「WBは点が結構取れるよ」
背番号13はスタートからその意識を前面に押し出した。最初の見せ場は開始早々の3分。インサイドにいた鎌田から大外でボールを受けた彼は、対面のDFを一気にかわしてポケットを取り、左足でクロスを入れた。これはDFに当たって跳ね返り、最終的に守田英正がミドルシュートを放つ形になったが、「相手を抜いてやる」というギラギラ感が色濃く見て取れた。
そこから中村はタッチライン際でパスを受けると次々とドリブルで突破。鎌田と近い距離感を保ちながらチャンスを作る。後ろの伊藤洋輝を含めた左のトライアングルもいいバランスを保っており、守備面のサポートがあった分、迷うことなく前へ出られたのだろう。
「(右の菅原)由勢はサイドバック(SB)の選手なんで、どちらかというと左の敬斗の方が攻撃的。『WBは点が結構取れるよ』という話を彼にもしました」と堂安律も左肩上がりの攻めを献身的にサポート。中村をゴールに近いエリアでプレーさせるように仕向けたことも、彼が大いに輝いた要因と言っていい。
17分の先制点もこの男から生まれた。中央右寄りの位置で守田がパスをカット。旗手怜央に渡し、最終的には鎌田が左の大きなオープンスペースに絶妙のスルーパスを出した。ここに走り込んだのが背番号13。2枚のDFをドリブルでかわして右足を一閃。股抜きで見事なゴールを奪ったのだ。5−4−1のミャンマーが守ってくる中、早い時間帯で1点をリードできたのは大きかった。この一撃はチームに安堵感を与えたのである。
さらに日本は34分に2点目を挙げる。これも中村の仕掛けからだった。伊藤洋輝からのスルーパスを受けると、今度は外をえぐるのではなく、中に持ち込み、ペナルティエリア内でフリーになっていた鎌田に横パスを出した。

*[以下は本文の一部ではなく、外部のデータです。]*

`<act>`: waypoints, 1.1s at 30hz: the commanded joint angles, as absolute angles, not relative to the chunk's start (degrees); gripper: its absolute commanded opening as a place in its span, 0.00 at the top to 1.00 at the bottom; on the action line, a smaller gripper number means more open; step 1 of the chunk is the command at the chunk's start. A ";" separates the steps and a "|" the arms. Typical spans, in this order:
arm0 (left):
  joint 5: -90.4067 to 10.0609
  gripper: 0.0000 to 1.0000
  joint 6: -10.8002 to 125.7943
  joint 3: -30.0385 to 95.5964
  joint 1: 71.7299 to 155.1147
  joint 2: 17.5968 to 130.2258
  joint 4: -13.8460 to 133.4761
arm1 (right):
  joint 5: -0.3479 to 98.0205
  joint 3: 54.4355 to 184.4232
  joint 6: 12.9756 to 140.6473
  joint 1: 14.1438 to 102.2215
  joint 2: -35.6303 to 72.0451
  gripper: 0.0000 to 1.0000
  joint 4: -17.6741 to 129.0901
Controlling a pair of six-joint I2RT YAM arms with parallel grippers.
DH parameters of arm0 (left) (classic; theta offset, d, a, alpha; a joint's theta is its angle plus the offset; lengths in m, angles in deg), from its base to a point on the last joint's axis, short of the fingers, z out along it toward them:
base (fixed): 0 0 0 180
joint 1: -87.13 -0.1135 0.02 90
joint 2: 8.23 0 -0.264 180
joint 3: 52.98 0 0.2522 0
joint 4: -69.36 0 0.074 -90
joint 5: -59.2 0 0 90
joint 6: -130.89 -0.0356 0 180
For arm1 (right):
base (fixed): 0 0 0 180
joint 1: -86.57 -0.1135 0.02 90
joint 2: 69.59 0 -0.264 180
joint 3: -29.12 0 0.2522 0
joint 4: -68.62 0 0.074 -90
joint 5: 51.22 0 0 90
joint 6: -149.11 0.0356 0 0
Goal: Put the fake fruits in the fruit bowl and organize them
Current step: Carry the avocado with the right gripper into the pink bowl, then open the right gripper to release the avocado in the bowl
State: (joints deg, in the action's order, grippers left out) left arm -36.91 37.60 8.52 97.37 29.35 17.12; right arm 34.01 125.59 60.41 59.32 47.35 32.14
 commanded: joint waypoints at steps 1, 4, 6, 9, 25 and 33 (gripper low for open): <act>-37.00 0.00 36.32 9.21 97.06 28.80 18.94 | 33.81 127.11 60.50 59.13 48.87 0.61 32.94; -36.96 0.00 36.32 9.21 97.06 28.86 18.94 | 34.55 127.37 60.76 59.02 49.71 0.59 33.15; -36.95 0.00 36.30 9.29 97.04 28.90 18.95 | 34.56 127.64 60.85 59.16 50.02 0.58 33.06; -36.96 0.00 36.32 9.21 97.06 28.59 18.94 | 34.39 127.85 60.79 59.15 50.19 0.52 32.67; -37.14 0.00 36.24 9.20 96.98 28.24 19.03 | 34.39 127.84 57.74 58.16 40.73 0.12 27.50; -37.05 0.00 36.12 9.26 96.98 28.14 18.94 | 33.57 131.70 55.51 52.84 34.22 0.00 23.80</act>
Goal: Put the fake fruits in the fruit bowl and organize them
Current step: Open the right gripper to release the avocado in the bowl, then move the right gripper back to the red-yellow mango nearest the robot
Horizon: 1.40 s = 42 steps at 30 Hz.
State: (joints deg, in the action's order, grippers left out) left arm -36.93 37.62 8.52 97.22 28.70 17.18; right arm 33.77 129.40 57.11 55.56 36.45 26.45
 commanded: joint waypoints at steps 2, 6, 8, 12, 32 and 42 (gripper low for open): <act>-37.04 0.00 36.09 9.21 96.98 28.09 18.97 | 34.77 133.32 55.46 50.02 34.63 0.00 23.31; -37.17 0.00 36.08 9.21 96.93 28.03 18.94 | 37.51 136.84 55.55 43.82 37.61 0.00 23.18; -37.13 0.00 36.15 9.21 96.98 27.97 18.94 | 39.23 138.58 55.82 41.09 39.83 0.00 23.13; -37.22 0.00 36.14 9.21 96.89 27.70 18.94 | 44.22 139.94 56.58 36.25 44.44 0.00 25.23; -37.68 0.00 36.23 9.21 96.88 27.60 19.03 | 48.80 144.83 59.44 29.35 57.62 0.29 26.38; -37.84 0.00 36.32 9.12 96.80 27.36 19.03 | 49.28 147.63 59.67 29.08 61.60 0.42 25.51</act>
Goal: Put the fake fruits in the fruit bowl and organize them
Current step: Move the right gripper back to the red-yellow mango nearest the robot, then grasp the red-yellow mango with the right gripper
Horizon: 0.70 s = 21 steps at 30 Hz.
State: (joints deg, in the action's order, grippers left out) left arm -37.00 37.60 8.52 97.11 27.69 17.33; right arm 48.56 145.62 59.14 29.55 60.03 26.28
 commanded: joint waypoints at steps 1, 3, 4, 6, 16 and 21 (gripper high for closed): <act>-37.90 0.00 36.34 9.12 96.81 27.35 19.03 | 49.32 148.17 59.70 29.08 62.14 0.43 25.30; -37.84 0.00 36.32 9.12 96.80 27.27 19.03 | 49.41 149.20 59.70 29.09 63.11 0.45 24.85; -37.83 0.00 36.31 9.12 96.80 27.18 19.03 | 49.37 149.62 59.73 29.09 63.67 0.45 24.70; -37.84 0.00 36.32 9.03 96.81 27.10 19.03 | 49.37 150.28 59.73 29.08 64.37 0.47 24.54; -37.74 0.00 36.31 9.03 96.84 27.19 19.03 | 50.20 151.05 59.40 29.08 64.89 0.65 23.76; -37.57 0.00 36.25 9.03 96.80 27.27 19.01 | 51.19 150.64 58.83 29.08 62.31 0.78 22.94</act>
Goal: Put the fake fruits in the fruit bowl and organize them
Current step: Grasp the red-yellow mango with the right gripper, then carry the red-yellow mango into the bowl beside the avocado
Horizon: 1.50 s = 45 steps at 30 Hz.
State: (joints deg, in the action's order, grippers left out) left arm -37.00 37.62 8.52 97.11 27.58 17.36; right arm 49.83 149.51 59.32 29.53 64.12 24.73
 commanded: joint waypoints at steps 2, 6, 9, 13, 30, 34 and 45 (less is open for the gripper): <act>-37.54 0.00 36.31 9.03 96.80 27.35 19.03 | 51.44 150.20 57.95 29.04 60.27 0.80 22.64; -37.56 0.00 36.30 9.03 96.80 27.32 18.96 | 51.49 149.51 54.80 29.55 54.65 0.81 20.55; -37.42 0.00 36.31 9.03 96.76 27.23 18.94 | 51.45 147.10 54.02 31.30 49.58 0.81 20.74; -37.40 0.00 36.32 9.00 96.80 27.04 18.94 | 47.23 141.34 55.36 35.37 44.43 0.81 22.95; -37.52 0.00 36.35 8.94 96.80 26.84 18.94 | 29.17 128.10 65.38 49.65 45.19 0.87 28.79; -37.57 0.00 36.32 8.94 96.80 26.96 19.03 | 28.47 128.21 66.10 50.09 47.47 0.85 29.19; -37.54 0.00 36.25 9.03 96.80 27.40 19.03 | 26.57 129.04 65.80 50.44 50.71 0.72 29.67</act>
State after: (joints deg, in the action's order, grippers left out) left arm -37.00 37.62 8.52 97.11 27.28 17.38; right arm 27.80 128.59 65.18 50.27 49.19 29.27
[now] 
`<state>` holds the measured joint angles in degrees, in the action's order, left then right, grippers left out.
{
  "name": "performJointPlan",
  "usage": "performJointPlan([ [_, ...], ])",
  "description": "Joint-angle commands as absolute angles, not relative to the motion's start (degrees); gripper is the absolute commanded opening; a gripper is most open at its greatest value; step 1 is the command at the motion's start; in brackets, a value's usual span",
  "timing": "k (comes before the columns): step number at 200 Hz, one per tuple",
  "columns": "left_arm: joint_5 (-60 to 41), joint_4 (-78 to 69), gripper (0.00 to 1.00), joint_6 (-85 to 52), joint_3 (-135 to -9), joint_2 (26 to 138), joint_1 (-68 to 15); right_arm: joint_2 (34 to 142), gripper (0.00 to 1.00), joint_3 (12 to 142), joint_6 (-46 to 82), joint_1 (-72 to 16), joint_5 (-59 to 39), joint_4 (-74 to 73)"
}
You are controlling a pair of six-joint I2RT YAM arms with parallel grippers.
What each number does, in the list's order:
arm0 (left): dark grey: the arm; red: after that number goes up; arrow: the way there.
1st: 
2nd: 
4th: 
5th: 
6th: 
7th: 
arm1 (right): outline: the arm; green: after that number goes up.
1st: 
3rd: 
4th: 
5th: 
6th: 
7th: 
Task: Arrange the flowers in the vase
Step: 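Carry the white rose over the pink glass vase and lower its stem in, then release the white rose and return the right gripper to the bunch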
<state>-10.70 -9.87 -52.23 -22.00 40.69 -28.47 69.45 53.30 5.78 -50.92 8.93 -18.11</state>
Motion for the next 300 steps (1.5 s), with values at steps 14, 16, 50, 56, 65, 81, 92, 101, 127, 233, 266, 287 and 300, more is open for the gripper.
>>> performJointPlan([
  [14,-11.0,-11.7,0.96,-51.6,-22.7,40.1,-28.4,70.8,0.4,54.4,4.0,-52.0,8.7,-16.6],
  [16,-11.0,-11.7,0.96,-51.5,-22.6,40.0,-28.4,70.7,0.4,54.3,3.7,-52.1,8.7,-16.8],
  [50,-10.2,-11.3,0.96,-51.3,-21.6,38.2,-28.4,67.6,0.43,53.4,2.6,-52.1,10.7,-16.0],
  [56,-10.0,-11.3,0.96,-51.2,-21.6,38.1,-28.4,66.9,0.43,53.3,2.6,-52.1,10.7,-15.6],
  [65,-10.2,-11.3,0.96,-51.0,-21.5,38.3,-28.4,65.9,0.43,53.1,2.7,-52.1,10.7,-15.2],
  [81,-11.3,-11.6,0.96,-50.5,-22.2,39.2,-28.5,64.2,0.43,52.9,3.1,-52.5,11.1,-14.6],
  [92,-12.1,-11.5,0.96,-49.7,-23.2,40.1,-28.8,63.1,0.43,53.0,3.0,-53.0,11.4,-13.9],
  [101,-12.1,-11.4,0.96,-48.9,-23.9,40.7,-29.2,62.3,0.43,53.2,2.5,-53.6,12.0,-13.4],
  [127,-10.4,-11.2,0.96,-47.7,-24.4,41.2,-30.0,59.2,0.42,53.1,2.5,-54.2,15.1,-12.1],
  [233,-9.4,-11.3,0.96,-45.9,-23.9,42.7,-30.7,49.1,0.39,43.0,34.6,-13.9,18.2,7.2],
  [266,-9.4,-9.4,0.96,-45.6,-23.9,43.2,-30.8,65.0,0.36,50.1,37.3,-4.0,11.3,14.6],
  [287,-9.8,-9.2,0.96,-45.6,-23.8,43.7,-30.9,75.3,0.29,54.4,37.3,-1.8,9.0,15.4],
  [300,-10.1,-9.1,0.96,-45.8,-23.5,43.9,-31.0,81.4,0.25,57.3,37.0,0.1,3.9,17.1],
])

背番号15は反転して右足シュート。これが左ポストを強襲し、こぼれ球に堂安が反応した。これによって、日本は前半を2-0で折り返すことができた。
そうなると後半は異なるテストが可能になる。森保監督は後半頭から堂安と旗手を下げ、代表デビューの鈴木唯人と2戦目の川村拓夢を起用。新戦力の融合を図った。彼らが入ると前半のような3枚と4枚の可変、流動的なポジション変更の回数は減ったが、左WBの中村の仕掛けは健在だった。